■ What to do ■
Retype the material below, keeping each line identical.
(Beginning of Data below)
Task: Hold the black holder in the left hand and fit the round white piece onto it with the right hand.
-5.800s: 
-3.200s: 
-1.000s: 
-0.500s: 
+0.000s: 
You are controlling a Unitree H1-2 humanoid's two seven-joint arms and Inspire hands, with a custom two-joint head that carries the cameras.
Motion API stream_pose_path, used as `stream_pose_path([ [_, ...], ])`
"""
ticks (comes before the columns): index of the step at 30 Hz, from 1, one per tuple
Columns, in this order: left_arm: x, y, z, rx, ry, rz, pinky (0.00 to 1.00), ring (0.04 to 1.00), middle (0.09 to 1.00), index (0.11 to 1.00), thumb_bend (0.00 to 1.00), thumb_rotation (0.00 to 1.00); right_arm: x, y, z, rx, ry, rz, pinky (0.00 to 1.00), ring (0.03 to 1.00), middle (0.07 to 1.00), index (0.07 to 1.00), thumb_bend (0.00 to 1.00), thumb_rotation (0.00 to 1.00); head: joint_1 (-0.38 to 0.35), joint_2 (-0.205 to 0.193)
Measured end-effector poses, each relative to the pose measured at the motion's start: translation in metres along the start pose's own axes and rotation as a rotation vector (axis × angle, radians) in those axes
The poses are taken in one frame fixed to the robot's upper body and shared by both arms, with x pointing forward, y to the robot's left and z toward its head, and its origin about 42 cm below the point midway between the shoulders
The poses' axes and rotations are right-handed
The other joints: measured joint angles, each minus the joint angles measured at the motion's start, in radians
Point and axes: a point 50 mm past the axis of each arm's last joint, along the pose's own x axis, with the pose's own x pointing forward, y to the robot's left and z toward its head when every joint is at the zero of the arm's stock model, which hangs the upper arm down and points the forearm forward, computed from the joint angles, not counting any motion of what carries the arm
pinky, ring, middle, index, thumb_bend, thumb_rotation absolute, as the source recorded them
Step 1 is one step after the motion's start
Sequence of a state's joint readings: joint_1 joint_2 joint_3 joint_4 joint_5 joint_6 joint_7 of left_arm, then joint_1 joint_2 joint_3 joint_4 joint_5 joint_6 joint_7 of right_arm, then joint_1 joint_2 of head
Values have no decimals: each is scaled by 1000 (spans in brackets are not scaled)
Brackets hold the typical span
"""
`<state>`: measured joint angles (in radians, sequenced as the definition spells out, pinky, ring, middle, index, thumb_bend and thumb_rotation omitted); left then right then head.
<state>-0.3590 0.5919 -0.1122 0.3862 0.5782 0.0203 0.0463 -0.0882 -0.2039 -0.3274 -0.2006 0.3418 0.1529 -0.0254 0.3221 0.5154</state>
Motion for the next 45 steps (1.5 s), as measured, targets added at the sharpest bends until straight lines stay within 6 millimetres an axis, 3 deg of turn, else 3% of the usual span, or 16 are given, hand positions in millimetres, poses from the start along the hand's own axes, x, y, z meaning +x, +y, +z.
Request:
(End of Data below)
■ Task response ■
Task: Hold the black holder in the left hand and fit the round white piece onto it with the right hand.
-5.800s: 
-3.200s: 
-1.000s: 
-0.500s: 
+0.000s: 
You are controlling a Unitree H1-2 humanoid's two seven-joint arms and Inspire hands, with a custom two-joint head that carries the cameras.
Motion API stream_pose_path, used as `stream_pose_path([ [_, ...], ])`
"""
ticks (comes before the columns): index of the step at 30 Hz, from 1, one per tuple
Columns, in this order: left_arm: x, y, z, rx, ry, rz, pinky (0.00 to 1.00), ring (0.04 to 1.00), middle (0.09 to 1.00), index (0.11 to 1.00), thumb_bend (0.00 to 1.00), thumb_rotation (0.00 to 1.00); right_arm: x, y, z, rx, ry, rz, pinky (0.00 to 1.00), ring (0.03 to 1.00), middle (0.07 to 1.00), index (0.07 to 1.00), thumb_bend (0.00 to 1.00), thumb_rotation (0.00 to 1.00); head: joint_1 (-0.38 to 0.35), joint_2 (-0.205 to 0.193)
Measured end-effector poses, each relative to the pose measured at the motion's start: translation in metres along the start pose's own axes and rotation as a rotation vector (axis × angle, radians) in those axes
The poses are taken in one frame fixed to the robot's upper body and shared by both arms, with x pointing forward, y to the robot's left and z toward its head, and its origin about 42 cm below the point midway between the shoulders
The poses' axes and rotations are right-handed
The other joints: measured joint angles, each minus the joint angles measured at the motion's start, in radians
Point and axes: a point 50 mm past the axis of each arm's last joint, along the pose's own x axis, with the pose's own x pointing forward, y to the robot's left and z toward its head when every joint is at the zero of the arm's stock model, which hangs the upper arm down and points the forearm forward, computed from the joint angles, not counting any motion of what carries the arm
pinky, ring, middle, index, thumb_bend, thumb_rotation absolute, as the source recorded them
Step 1 is one step after the motion's start
Sequence of a state's joint readings: joint_1 joint_2 joint_3 joint_4 joint_5 joint_6 joint_7 of left_arm, then joint_1 joint_2 joint_3 joint_4 joint_5 joint_6 joint_7 of right_arm, then joint_1 joint_2 of head
Values have no decimals: each is scaled by 1000 (spans in brackets are not scaled)
Brackets hold the typical span
"""
`<state>`: measured joint angles (in radians, sequenced as the definition spells out, pinky, ring, middle, index, thumb_bend and thumb_rotation omitted); left then right then head.
<state>-0.3590 0.5919 -0.1122 0.3862 0.5782 0.0203 0.0463 -0.0882 -0.2039 -0.3274 -0.2006 0.3418 0.1529 -0.0254 0.3221 0.5154</state>
Motion for the next 45 steps (1.5 s), as measured, targets added at the sharpest bends until straight lines stay within 6 millimetres an axis, 3 deg of turn, else 3% of the usual span, or 16 are given, hand positions in millimetres, poses from the start along the hand's own axes, x, y, z meaning +x, +y, +z.
Request:

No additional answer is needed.